Jasne. Już Jimowi podam prawdziwy powód: dałem nogę z domu, bo musiałem spotkać się z moją macochą Herą. Kojarzysz? To ta od Zeusa. A tak na marginesie to mój ojciec. Ten biologiczny. Tak się jakoś dziwnie złożyło, że się dowiedziałem. Chciałem wam zaoszczędzić czasu i sam się do niego pofatygowałem. W końcu kiedyś trzeba poznać resztę rodziny.
– Whitney? – Przypomniało mi się coś. – Co pan Willcox miał na myśli mówiąc, że jesteśmy rodziną? Możesz mi wyjaśnić?
– Tak jakby jesteśmy kuzynami – Whitney nie odrywała wzorku od mapy. – Moja matka jest jedną z okeanid, córek najstarszego z tytanów Okeanosa i jego żony Tetydy. Na następnym skrzyżowani skręć w lewo. Okeanos jest bratem Kronosa, ojca Zeusa, czyli twoim dziadkiem.
– Mu to trzeba wytłumaczyć na chłopski rozum, White. – Kevin zaczął zwalniać. – Chodzi o to, że ci wszyscy bogowie, boginie i wszelkie inne stworzenia, każdy jest z każdym spokrewniony. O to szło Hugowi. Każdy heros jest spowinowacony z innym herosem. Jesteśmy jedną wielką rodziną. Masz ciotki, wujów, braci, siostry, szwagrów, szwagierki, siostrzeńców, siostrzenice, bratanków, bratanice, kuzynów i kuzynki na siedmiu kontynentach. – Kevin włączył kierunkowskaz i skręcił. – To jest zagmatwane. Jakbyś czegoś nie rozumiał, to mów.
Zagmatwane to za mało powiedziane, pomyślałem, ale nie powiedziałem tego na głos.
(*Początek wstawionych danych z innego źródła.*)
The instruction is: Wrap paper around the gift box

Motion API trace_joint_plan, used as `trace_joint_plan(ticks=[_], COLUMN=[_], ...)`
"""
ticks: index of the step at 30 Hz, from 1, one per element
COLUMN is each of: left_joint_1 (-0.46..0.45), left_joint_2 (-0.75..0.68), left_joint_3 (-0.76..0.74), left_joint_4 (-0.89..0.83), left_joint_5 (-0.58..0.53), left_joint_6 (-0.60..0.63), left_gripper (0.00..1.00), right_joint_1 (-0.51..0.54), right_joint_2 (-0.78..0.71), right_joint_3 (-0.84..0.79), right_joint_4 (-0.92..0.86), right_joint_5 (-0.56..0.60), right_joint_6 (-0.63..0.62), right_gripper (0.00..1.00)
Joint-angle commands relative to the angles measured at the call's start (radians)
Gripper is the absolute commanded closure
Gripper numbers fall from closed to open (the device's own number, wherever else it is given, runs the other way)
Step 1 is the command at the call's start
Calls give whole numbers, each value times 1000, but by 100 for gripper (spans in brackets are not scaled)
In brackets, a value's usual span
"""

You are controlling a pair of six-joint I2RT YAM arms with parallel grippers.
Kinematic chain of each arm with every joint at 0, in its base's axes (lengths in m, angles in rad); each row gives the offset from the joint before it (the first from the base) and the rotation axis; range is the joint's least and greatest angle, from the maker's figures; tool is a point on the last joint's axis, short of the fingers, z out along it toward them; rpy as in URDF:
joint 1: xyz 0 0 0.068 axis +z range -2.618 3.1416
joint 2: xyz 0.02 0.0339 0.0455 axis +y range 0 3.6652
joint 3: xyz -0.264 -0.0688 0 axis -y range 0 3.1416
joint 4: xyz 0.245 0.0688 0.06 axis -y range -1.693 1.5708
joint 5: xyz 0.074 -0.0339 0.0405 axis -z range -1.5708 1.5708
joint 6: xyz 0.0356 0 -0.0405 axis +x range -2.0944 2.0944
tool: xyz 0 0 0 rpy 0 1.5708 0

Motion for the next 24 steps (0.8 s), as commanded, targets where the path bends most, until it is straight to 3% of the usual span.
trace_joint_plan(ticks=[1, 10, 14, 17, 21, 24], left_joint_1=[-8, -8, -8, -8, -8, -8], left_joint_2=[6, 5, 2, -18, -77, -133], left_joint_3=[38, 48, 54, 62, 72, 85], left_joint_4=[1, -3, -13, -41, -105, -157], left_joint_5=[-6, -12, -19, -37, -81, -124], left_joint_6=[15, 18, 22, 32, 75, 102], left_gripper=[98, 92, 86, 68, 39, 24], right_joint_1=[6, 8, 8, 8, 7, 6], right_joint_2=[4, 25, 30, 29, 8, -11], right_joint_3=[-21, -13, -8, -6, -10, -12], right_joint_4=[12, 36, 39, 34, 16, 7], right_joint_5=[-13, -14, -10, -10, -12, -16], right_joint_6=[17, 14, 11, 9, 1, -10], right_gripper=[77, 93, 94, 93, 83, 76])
Rozmowa moich towarzyszy ograniczała się jedynie do instrukcji, gdzie jechać. Mój telefon zaczął wibrować po raz koleiny. Agnes? Czy Jim? Na wyświetlaczu wyświetliło mi się James. Mimo wszystko nie odebrałem. Telefon dalej dzwonił. A ja nic. – White? – Zapytał Kevin. – Gdzie tu jest najbliższa stacja? Mustang musi się napić. Nie tankowałem go, bo nie myślałem, że tak szybko będzie potrzebny. W życiu nie myślałem, że Wes się dowie.
– Za dwadzieścia do trzydziestu minut tam dotrzemy. – Whitney jedną ręką śledziła trasę na mapie, drugą pisała coś na telefonie.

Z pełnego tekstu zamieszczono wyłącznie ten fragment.